There are a variety of applications in the real world where it is useful to be able to read digital displays to automatically populate or verify data for the user. For instance, in a health-care application, a phone-based app might automatically read the display on a glucose meter to record the value for the user. As a further example, in an automatic logging application, the system might verify that the weight of an ingredient has been measured to ensure a repeatable chemical process. These types of applications cannot be addressed by simply finetuning a current network with a small number of examples of digits, because the goal is not to simply recognize a clock or microwave display based on the style of its digits. The goal is to actually read out the digits.
Thus, there is a need for recognizing and parsing texts in the wild, but not much work has been done for single step digit recognizing. Traditional methods first perform image preprocessing such as image binarization, thresholding and remove gaps in characters fonts using erosion techniques. Then, they segment digit candidates followed by the classification of individual digits. An example of this approach uses Mask RCNN to find potential digits boxes, these regions are then classified and then a heuristic is used to try to string digits together.
Other researchers have created methods for mobile devices using deep learning methods. However, these require the user to specify the region from where the digits will be extracted.
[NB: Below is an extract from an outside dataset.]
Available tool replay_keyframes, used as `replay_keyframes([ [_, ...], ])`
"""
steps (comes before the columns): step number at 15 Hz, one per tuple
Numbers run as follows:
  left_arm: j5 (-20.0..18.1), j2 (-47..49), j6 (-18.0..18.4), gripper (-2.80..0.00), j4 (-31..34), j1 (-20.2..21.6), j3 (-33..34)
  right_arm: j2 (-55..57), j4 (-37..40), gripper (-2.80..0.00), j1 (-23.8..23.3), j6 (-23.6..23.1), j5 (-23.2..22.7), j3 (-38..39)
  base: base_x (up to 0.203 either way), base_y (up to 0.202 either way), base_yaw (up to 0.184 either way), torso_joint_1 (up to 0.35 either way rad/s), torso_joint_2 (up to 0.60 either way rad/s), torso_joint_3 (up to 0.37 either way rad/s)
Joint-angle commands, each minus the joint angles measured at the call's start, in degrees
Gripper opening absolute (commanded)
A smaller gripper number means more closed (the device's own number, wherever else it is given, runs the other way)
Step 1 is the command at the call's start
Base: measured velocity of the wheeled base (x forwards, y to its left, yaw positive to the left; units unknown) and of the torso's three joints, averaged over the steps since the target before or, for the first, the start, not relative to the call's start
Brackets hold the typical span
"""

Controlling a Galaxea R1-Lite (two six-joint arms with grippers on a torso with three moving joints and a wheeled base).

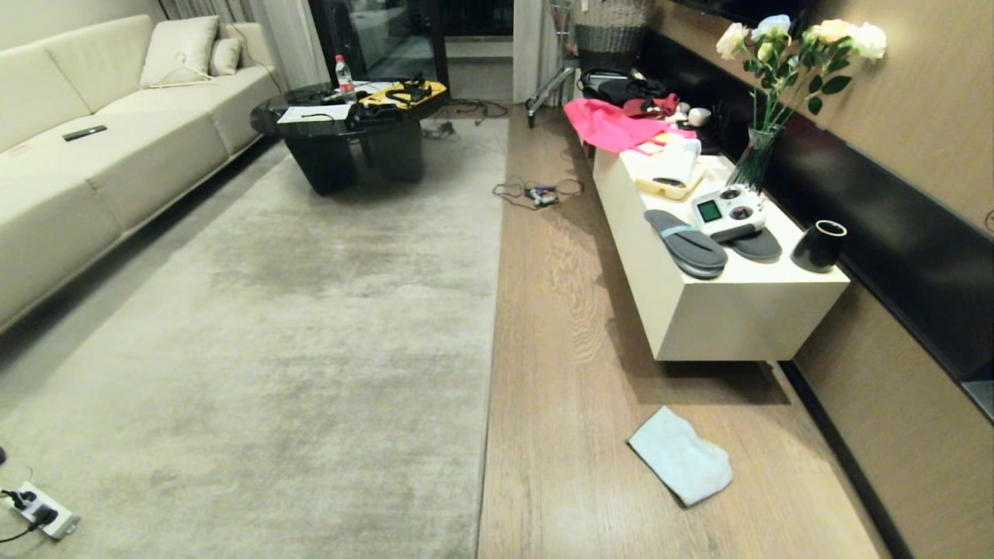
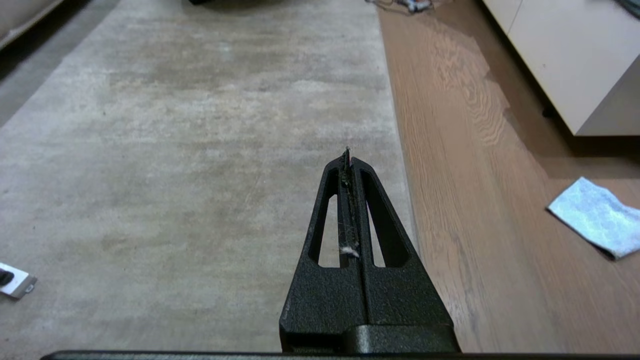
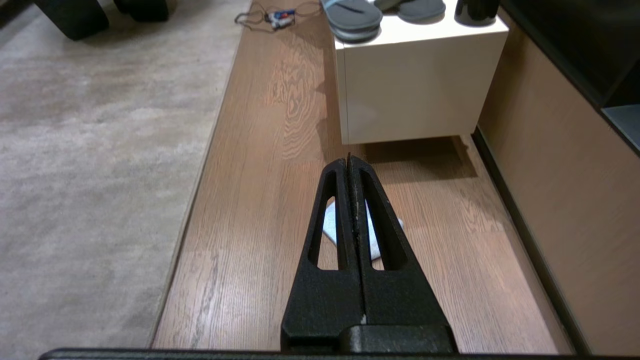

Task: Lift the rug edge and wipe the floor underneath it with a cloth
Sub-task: Pick up the rag

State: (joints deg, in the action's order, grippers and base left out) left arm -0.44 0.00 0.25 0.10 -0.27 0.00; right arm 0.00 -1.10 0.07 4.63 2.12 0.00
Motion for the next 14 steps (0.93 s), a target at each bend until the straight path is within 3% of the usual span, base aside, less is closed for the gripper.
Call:
replay_keyframes([
  [1,0.09,0.0,0.01,-2.8,-0.01,0.0,0.0,0.0,-0.04,-2.8,0.01,0.03,-0.01,0.0,0.0,0.0,0.0,0.012,0.0,-0.188],
  [14,0.0,0.0,-0.43,-2.8,-0.1,0.0,0.0,0.0,-0.04,-2.8,0.01,0.03,0.08,0.0,0.0,0.0,0.0,0.003,0.0,-0.198],
])
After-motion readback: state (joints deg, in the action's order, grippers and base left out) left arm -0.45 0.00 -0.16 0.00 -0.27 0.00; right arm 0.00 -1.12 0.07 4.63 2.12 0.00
Some early work showed that characters could be extracted with simple networks but this required large datasets extracted from, for example, Google Street view and further required hand labeling. Also, there are commercial APIs but these require a network connection and cannot be tuned for specific types of displays and impose a cost on projects that wish to adopt this technology.
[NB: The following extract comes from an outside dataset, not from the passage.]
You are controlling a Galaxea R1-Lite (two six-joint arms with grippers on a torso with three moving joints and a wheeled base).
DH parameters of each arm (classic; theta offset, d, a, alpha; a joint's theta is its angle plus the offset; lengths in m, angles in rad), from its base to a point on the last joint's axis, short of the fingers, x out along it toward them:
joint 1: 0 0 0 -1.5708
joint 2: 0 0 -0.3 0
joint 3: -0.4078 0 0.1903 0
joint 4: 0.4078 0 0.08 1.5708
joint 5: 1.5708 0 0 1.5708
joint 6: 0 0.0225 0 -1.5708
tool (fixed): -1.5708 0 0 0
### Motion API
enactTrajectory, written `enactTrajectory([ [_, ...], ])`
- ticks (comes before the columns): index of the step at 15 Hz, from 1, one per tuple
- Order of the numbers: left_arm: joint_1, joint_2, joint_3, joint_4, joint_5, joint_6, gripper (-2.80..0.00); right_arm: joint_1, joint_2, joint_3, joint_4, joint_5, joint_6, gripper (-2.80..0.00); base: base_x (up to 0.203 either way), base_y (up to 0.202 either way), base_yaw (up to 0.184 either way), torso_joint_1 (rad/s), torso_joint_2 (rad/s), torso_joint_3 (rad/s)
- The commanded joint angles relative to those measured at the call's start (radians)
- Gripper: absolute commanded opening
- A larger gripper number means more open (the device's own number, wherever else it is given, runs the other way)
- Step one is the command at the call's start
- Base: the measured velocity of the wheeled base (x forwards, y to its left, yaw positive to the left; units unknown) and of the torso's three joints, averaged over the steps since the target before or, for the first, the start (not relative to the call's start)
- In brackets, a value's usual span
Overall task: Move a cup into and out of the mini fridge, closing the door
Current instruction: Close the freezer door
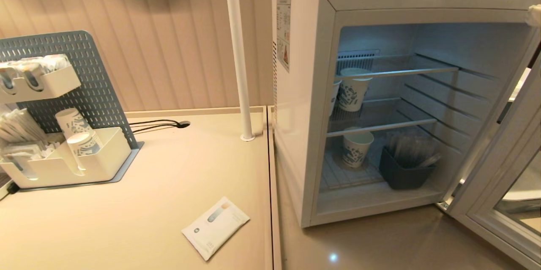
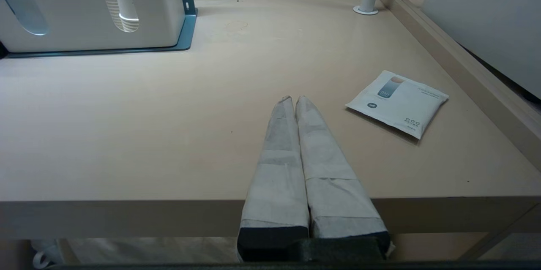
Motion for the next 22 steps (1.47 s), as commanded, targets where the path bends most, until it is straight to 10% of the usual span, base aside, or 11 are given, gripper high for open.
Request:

Therefore, known approaches require large networks, end-user highlighting of relevant regions, or a network connection to server based implementation. For these reasons, known approaches are deficient.
According to one aspect of the presently described embodiments, a system comprises at least one processor, at least one memory, wherein the at least one memory has stored thereon instructions that, when executed by the at least one processor, cause the system at least to receive an input image having a display of digits included therein, extract features from the input image using a trained feature generating network to identify digits in the display, perform processing using two layers of trained non-linear units, and output up to eight digits and an indicator of a number of digits detected in the display.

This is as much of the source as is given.